Friday, June 29, 2012

Decisions, Decisions

Judgments don’t come easily for us Hamlets of the world, at least in human relations. I often suffer from excess empathy in my bloodstream. I seem to walk, too readily, in others' shoes even if they pinch or flop.

I could lose my place in line at Baskin-Robins equivocating over whether I want one scoop of pumpkin ice cream on a waffle cone or two scoops of Rum Raisin in a cup. It took me over three years to leave Part One of my life and enter into Part Two, needlessly vacillating. I would have had trouble being on a jury with Joni Mitchell’s, looking at life from both sides now, running through my head…

…which may be why I feel so decisive about issues once or twice removed. There’s no waffling over matters of policy or candidates. I have no patience with the undecided whose grasp of geo-politics is feeble and fickle.

John Roberts sided with the majority of the Supreme Court in a historic decision which restores my faith in the institution. They reasoned well, threaded the needle, finessed it, ceded a little bit of ground but landed on their collective feet. As a result Roberts may lose his entre into the good old boy’s club and not get invited to many dinner parties with Scalia, Thomas, etc…

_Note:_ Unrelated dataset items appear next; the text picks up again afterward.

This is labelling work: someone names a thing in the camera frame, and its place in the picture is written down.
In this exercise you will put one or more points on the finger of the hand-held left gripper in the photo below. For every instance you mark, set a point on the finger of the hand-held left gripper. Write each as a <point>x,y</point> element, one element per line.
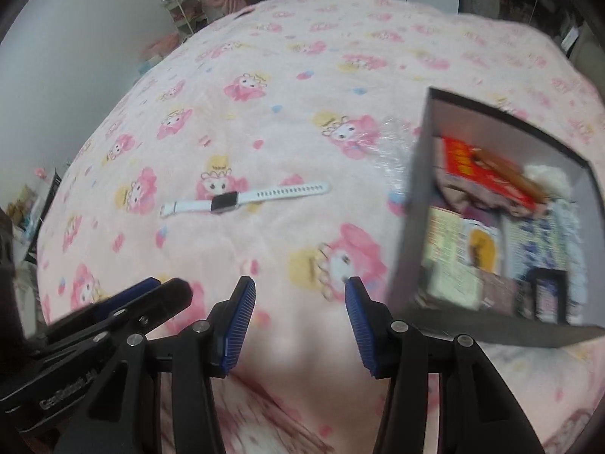
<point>165,298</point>
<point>127,295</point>

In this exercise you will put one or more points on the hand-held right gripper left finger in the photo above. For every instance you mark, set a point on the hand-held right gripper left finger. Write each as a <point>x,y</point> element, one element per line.
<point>238,326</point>

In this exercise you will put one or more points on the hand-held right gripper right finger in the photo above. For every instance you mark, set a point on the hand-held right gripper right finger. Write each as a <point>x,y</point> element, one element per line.
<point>361,326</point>

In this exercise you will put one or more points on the dark grey cardboard box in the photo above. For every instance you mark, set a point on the dark grey cardboard box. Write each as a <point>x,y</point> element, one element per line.
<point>406,246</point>

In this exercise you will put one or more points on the green yellow printed card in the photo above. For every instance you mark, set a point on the green yellow printed card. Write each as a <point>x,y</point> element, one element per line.
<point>444,246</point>

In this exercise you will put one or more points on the white smartwatch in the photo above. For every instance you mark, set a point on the white smartwatch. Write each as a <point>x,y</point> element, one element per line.
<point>264,194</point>

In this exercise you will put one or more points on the brown wooden comb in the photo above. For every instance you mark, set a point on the brown wooden comb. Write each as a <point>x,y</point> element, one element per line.
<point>515,177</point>

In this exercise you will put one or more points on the dark holographic card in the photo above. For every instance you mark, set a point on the dark holographic card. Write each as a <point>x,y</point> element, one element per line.
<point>501,293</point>

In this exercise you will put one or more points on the clear bubble wrap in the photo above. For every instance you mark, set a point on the clear bubble wrap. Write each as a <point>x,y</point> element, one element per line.
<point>394,146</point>

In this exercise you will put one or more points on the blue print clear packet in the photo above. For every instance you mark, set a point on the blue print clear packet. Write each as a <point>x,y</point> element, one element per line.
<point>534,241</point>

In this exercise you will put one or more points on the red packet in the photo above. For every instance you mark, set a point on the red packet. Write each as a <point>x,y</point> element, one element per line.
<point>461,161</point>

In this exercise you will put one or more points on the pink printed blanket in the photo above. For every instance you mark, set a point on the pink printed blanket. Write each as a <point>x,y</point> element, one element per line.
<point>283,104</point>

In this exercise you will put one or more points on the pink bag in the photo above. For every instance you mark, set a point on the pink bag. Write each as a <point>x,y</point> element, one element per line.
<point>160,49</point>

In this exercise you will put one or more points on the white shelf rack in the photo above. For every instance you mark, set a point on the white shelf rack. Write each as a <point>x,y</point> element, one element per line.
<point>182,4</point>

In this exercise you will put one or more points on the black rectangular frame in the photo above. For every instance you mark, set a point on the black rectangular frame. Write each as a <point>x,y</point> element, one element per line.
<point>548,272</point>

He chose not to betray his sworn testimony given at the Senate confirmation hearings at which time he vowed not to legislate from the bench as an activist judge. We’ll never know if he agonized, lost sleep and wrestled with his angels. His rationale was apolitical, based solely on whether the law was constitutional. He transcended his ideology. Kagan and Breyer also crossed over to the other side striking down a portion of the Medicaid provision. This was a memorable day for integrity and suggests a new template and possible path for both Conservatives and Liberals.

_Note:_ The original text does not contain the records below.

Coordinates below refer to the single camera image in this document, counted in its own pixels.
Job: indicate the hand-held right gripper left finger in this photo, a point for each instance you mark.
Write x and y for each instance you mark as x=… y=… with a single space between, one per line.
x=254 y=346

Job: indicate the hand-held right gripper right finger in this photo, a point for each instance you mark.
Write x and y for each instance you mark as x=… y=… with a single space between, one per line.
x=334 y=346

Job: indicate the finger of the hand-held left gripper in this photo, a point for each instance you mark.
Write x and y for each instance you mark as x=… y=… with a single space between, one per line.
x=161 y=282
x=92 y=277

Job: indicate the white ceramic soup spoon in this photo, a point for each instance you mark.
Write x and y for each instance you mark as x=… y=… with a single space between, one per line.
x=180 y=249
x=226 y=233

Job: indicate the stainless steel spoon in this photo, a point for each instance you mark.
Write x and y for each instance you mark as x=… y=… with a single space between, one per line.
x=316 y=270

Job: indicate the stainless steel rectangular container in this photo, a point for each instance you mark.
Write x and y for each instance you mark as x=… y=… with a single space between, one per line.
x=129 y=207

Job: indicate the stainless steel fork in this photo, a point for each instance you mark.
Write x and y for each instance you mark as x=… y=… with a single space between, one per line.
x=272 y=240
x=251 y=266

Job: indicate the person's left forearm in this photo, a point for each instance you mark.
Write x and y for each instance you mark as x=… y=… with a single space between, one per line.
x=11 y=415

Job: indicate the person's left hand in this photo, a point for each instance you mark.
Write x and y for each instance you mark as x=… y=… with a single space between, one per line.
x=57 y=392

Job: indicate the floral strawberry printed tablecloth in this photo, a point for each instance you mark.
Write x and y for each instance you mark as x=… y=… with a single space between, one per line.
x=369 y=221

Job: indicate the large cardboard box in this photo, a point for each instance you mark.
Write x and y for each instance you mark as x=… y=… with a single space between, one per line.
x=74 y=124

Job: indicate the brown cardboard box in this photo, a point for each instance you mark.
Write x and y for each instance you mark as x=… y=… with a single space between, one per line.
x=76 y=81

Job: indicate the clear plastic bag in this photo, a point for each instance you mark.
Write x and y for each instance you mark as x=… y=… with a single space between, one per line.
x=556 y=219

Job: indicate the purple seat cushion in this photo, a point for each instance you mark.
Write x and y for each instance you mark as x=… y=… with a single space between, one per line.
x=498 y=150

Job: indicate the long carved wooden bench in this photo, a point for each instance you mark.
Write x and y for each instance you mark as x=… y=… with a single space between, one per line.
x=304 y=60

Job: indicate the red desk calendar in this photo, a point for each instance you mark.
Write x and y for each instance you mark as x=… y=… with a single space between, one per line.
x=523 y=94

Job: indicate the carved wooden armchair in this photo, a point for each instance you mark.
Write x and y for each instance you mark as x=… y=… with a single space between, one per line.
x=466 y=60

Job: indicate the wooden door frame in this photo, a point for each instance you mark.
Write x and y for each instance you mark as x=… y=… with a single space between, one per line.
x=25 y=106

The Affordable Healthcare Act is, after all, a Republican plan, an alternative to Single Payer. Regrettably, its full implementation has been delayed until 2014. How ironic that all we have to look at is Romney’s plan in Massachusetts with 98% participation.

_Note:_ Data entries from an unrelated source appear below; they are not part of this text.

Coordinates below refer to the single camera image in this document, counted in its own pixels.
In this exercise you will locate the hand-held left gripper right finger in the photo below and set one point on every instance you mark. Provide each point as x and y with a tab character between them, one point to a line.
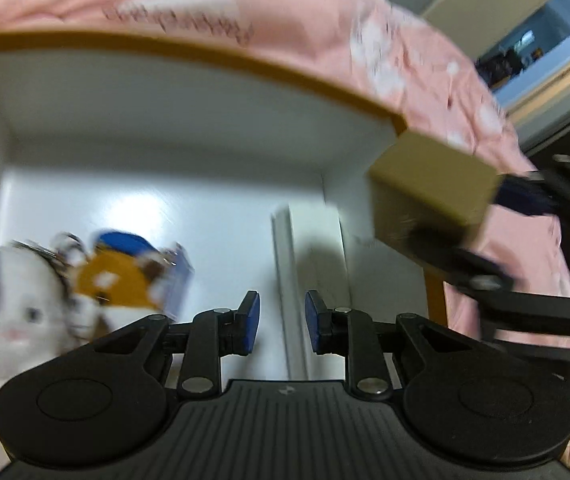
315	321

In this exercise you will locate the small tan cardboard box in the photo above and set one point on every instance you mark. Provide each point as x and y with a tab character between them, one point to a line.
430	185

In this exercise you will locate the dark chair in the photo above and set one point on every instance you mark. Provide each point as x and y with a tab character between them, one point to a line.
497	67

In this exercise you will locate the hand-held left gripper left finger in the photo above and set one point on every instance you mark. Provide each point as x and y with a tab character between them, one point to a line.
250	320

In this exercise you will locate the white and black plush toy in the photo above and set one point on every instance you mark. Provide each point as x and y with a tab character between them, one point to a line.
20	310

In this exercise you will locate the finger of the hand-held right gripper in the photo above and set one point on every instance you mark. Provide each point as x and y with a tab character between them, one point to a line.
520	195
540	317

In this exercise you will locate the white flat box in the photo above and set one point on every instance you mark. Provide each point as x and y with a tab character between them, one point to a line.
310	280

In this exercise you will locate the orange cardboard storage box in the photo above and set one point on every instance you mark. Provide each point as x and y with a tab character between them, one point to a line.
165	125

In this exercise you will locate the pink printed blanket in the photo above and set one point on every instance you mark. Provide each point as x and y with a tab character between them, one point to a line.
290	10

That voice of conciliation from the right has been muffled, if not muzzled, for the past few years. It needs to be wakened and provided a model. The shrill sounds we’ve been subjected to about an over-reaching government are the mindless rhetoric of right-wing extremist money. With John Roberts’ decision, we finally have a Republican to quiet the noise.

I wonder if Roberts deliberates over a menu, giving full weight to the chicken club and egg salad sandwich. Both are constitutional but he’d have to decide which came first the chicken or the egg.